ASEAN is one of India’s largest trading partners. The CECA with ASEAN kicked off from January 1, 2010. After which, bilateral trade surged from $43 billion in 2009-10 to $97 billion in 2018-19. But India’s trade deficit with ASEAN has more than doubled from less than $ 8 billion in 2009-10 to $ 22 billion in 2018-19. This is because imports from ASEAN are increasing at a faster pace than Indian exports to ASEAN. In the case of the India - ASEAN FTA, the trade balance has worsened for 13 out of 21 sectors. The sectors that lost out include textiles, chemicals, vegetable products, base metals, gems, and jewelry.
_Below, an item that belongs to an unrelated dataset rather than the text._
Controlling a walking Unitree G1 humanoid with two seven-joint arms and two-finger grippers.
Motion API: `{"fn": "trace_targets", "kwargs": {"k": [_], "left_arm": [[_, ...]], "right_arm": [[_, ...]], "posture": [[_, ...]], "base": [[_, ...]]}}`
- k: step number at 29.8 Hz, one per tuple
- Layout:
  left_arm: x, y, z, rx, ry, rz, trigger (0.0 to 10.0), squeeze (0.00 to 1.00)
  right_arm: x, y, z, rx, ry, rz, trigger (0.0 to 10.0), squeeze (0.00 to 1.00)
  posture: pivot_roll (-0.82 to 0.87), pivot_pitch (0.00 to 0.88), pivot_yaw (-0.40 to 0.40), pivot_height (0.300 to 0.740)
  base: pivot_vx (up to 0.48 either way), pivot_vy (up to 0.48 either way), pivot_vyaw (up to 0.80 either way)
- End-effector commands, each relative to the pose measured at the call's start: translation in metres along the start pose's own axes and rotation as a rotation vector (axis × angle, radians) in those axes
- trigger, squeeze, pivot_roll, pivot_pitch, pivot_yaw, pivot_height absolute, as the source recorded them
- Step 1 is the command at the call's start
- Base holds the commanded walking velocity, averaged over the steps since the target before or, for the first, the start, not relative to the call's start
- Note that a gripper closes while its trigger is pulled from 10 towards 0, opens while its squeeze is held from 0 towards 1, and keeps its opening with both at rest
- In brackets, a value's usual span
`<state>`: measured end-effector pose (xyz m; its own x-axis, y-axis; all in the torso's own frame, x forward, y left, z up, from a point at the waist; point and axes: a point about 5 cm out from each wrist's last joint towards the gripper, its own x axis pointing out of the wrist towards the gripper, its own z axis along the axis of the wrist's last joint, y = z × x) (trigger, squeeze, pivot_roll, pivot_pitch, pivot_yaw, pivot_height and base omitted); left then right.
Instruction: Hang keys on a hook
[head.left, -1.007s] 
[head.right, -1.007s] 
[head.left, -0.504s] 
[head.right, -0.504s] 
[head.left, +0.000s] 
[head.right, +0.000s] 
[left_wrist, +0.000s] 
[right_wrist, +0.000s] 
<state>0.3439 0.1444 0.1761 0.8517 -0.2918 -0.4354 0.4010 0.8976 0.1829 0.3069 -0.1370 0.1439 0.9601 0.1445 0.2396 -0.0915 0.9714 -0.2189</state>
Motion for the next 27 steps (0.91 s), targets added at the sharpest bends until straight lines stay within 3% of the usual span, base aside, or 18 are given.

The improvement in the trade surplus sectors was so marginal it could not offset the losses.
The impact of most of the other preferential trade agreements on India’s trade balance is no different. The India-Korea CEPA also became effective operational from January 1, 2010. Bilateral trade since then between the two countries has grown from $ 12 billion to $ 21.5 billion. But again, imports grew a lot faster than exports. As a result, India’s trade deficit with Korea has nearly trebled, increasing from $5 billion in 2009-10 to $ 12 billion 2018-19.
The India-Japan CEPA became operational from August 1, 2011. After which India’s trade deficit has in fact grown at a rate even faster than India’s trade deficit with the rest of the world has.
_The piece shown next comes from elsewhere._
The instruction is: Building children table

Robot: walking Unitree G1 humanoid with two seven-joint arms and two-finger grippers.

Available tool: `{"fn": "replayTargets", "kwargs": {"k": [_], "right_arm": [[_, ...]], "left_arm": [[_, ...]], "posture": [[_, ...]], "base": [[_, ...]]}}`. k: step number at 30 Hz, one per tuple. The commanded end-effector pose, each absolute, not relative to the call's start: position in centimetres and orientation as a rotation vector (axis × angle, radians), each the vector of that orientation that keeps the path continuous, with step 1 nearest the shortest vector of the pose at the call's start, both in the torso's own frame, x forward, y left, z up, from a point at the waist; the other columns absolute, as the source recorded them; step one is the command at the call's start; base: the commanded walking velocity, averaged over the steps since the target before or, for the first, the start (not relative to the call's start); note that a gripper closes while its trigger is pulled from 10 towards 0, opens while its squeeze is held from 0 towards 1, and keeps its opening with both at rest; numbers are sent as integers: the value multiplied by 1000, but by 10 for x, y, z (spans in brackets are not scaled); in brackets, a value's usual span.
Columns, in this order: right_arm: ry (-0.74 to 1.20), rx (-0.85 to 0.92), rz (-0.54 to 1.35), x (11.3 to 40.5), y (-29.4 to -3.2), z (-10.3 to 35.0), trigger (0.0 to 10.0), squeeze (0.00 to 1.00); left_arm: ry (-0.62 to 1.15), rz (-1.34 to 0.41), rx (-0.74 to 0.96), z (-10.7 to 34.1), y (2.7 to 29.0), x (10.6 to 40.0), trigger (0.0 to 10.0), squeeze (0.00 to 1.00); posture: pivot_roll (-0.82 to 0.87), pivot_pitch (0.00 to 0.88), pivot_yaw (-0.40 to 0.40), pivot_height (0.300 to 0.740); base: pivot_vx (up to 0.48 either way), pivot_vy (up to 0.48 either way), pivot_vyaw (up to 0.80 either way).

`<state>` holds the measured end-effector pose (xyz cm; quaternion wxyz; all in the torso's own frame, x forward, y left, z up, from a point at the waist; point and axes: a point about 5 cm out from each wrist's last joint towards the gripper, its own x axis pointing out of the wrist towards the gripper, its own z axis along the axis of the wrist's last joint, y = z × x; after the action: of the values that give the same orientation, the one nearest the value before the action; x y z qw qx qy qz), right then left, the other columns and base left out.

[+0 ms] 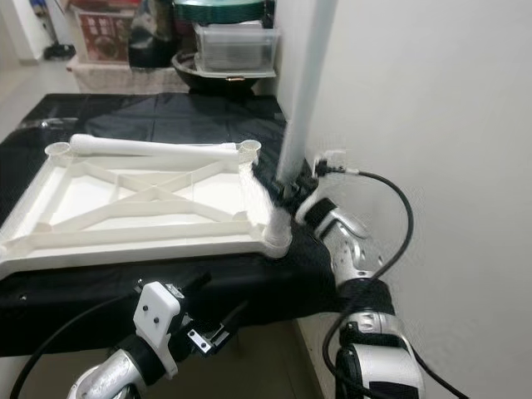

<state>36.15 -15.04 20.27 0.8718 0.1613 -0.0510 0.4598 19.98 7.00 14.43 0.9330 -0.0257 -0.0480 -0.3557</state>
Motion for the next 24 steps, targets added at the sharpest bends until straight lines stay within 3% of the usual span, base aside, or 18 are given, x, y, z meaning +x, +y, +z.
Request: {"fn": "replayTargets", "kwargs": {"k": [1,3,7,8,9,10,19,22,24], "right_arm": [[-30,284,1231,354,-127,196,10000,0],[7,244,1345,351,-122,194,10000,0],[56,168,1358,354,-117,187,10000,0],[81,116,1349,355,-113,183,4392,0],[81,116,1349,355,-113,183,4392,0],[101,83,1323,357,-111,179,0,0],[68,8,1087,366,-117,172,0,0],[-29,77,752,380,-131,179,0,0],[-43,92,683,383,-134,180,0,0]], "left_arm": [[-100,-727,-46,143,70,201,10000,0],[-103,-726,-45,143,70,201,10000,0],[-107,-721,-44,144,71,202,10000,0],[-107,-719,-43,144,71,202,10000,0],[-107,-719,-43,144,71,202,10000,0],[-108,-718,-42,144,71,202,10000,0],[-107,-719,-43,144,71,202,10000,0],[-106,-719,-45,143,71,202,10000,0],[-106,-718,-45,143,71,202,10000,0]], "posture": [[135,42,-61,740],[135,42,-61,740],[133,40,-59,740],[137,39,-61,740],[137,39,-61,740],[137,39,-61,740],[132,41,-61,740],[132,43,-61,740],[132,43,-61,740]], "base": [[0,0,0],[0,0,0],[0,0,0],[0,0,0],[0,0,0],[0,0,0],[0,0,0],[0,0,0],[0,0,0]]}}
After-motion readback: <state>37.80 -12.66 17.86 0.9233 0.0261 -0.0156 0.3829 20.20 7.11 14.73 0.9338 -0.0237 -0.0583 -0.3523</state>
The only exception where a preferential trade agreement has improved the quality of trade for India vis-a-via the trading partner is SAFTA (South Asian Free Trade Area) that became operational from January 1, 2006. From 2005-06 to 2018-19, India’s trade surplus with the SAFTA economies grew manifold from $4 billion to $21 billion.
Underutilisation of the existing FTAs
India’s trade balance tends to worsen with its FTA partners because Indian exporters fail to take advantage of the preferential routes as much as the trading partners’ exporters do. In fact, the percentage of India’s international trade routed through FTAs is very low. According to the Asian Development Bank, the utilisation rate of FTAs is less than 25 percent, which is among the lowest in Asia.
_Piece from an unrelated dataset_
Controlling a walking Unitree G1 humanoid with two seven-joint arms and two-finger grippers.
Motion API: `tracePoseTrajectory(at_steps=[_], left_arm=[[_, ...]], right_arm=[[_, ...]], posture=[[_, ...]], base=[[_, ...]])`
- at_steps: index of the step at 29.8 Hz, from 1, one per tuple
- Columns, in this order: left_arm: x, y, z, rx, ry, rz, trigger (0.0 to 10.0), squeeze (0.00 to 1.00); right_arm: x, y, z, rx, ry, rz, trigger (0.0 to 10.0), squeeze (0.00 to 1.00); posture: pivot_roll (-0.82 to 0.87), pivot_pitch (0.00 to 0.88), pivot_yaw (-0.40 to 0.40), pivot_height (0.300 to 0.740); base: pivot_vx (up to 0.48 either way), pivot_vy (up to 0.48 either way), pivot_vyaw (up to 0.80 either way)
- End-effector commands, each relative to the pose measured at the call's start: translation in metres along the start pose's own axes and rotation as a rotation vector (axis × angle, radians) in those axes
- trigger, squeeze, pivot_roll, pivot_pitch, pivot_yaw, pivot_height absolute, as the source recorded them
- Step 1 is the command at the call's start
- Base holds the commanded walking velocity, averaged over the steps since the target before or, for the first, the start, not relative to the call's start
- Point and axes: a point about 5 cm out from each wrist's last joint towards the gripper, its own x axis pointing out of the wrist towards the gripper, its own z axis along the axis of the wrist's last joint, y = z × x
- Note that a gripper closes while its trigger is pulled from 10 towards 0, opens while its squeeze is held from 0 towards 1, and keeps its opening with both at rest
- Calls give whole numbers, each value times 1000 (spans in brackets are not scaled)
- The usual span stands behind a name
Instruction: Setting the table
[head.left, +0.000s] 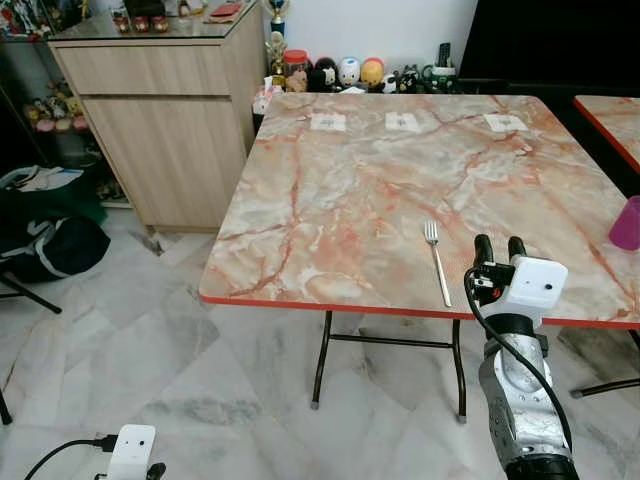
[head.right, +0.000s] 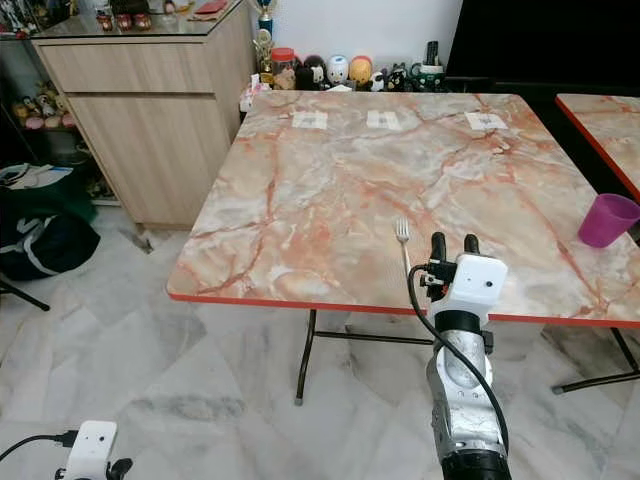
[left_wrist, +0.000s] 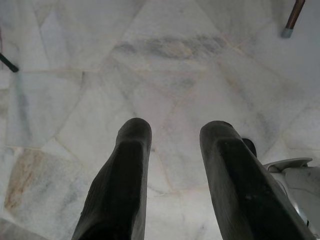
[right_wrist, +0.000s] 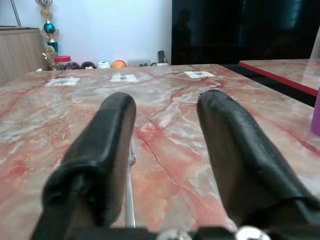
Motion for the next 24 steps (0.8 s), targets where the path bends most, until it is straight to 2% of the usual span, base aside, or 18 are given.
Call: tracePoseTrajectory(at_steps=[1,4,5,10,24], left_arm=[[-1,1,-4,-3,18,-2,10000,0],[-1,1,-4,-3,19,-2,10000,0],[-1,1,-4,-4,19,-3,10000,0],[-1,1,-4,-3,20,-4,10000,0],[-1,0,-4,-8,20,-6,10000,0]], right_arm=[[1,1,-2,3,18,2,10000,1000],[1,2,-3,0,23,6,10000,1000],[1,2,-4,-6,31,11,10000,0],[0,4,-6,-10,41,18,10000,0],[0,5,-6,-9,48,27,10000,0]], posture=[[99,10,-8,740],[99,10,-8,740],[99,10,-8,740],[98,8,-7,740],[100,7,-9,740]], base=[[0,0,0],[0,0,0],[0,0,0],[102,0,0],[328,0,0]])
The primary reason for this underutilisation of the existing FTAs is that the Indian export sector is fragmented with low capacity to incur the compliance costs needed to figure out the complex rules of origin criteria. Exporters prefer using the normal route. Besides stricter rules of origin, faulty commitments and lack of awareness are also significant limiting factors.
An examination of the India-Japan Comprehensive Economic Partnership Agreement (CEPA) that kicked off on 1 August 2011 by researchers Arpita Mukherjee, Angana Parashar Sarma and Soham Sinha of the Indian Council for Research on International Economic Relations (ICRIER) and Anusree Paul of the Indian School of Business and Finance is insightful. Japan that is a major global importer of apparels shows how Indian exporters are simply unable to corner bigger market shares even when there are zero tariffs. Under the India-Japan CEPA, both countries dropped tariffs on apparels to zero. Yet Japan is still not among India’s top apparel export markets. Apparel exports to Japan have remained constant first after a brief initial blip. Although the relatively large and positive trade balance with Japan in apparels remains, India’s share in the Japanese market is barely 0.09 percent. Among India’s competitors, China has the largest share of 6.46 percent, followed by Vietnam (1.17 percent) and Bangladesh (0.34 percent).
Domestic constraints
Indian exporters face high transaction costs making them less competitive in the global market. Their price responsiveness is constrained by binding supply-side bottlenecks like energy shortages and higher logistics costs. According to the analysis by the NITI Aayog, logistics costs in India tend to be around twice that in developed countries. Average logistics costs in India are about 15 percent of GDP while such costs in developed countries are about 8 percent.
Trade deficit with China
Just weeks ago India raised import tariffs on items such as agarbatis that manufacturers in Vietnam and China are able to produce more competitively than those in India. But to join RCEP, India will have to commit to eliminating tariffs on about 90 percent of items from the ASEAN, Japan and South Korea, and over 74 percent from China, Australia, and New Zealand.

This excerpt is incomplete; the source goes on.